The problem I’m having
I am trying to run a python model that makes use of facebook’s prophet library to run time series prediction on one of my tables and write the predictions into a new table.
The script itself is stratight-forward but I cannot get prophet installed when I run this via dbt cloud on GCP DataProc Serverless (batches).
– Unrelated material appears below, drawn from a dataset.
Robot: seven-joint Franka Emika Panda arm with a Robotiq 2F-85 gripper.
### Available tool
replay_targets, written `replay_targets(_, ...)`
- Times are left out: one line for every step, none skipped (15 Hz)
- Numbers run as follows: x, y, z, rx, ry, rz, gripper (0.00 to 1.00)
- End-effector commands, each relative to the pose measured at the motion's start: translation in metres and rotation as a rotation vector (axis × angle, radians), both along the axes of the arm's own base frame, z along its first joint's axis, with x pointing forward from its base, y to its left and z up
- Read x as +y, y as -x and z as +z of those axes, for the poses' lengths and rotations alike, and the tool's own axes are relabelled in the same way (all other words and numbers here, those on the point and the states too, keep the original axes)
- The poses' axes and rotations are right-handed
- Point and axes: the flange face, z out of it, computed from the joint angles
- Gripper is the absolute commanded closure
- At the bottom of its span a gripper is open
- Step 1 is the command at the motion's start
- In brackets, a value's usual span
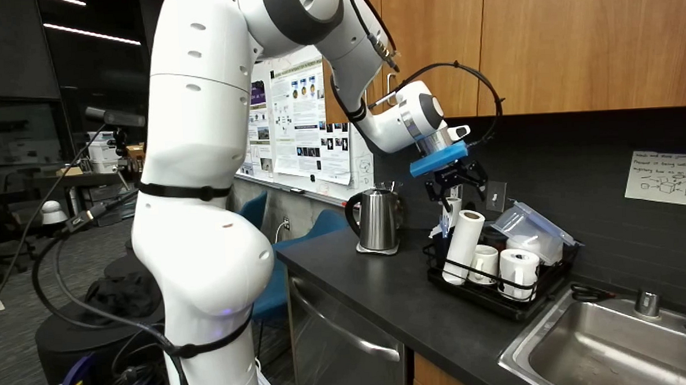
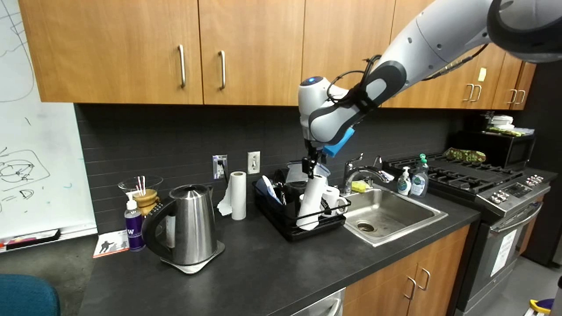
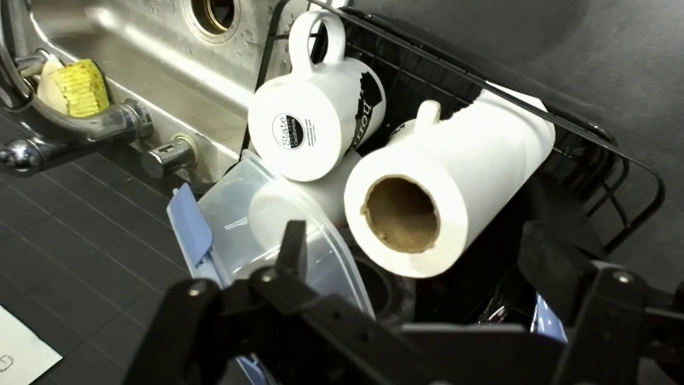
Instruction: Put the tissue roll on the counter
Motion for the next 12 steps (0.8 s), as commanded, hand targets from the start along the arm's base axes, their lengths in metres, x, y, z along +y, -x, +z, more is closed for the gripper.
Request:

It does not connect to the public internet and hence cannot install packages that go beyond standard ones like numpy and pandas.
The context of why I’m trying to do this
I want to use forecasting methods that are currently not available in SQL and bigquery and that go beyond sklearn such as facebook prophet or Uber’s orbit package.
What I’ve already tried
I have already tried to create a Private Artifact Registry (PyPI) and point dbt both in dbt_project.yml and in the model itself to use this registry explicitly but it seems that this is ignored and it tries pulling from public pypi instead.
dbt_project.yml
forecasts:
+schema: forecasts
+python_version: "3.10"
+pip_index_url: "https://europe-west1-python.pkg.dev/my-warehouse/pypi-ml/simple"
+pip_packages:
- pandas==2.2.2
- "numpy<2.0"
- holidays>=0.25
- prophet==1.1.5
- "cmdstanpy<1.2"
and my_model.py
def model(dbt, session):
# ---- dbt config ----
dbt.config(
materialized="table",
python_version="3.10",
pip_index_url="https://europe-west1-python.pkg.dev/my-warehouse/pypi-ml/simple",
pip_packages=[
"keyring>=24",
"keyrings.google-artifactregistry-auth>=1.1.2",
"pandas==2.2.2",
"numpy<2.0",
"holidays>=0.25",
"cmdstanpy<1.2",
"prophet==1.1.5",
],
)
- ChatGPT suggests to use a customer docker image with the necessary python packages installed but I cannot find a setting on dbt cloud to use that image.
As I am using dbt cloud I do not have a profiles.yml where I could specify that.
I am sure that other people must have run into the same issues trying to use Third-party Python packages in their models.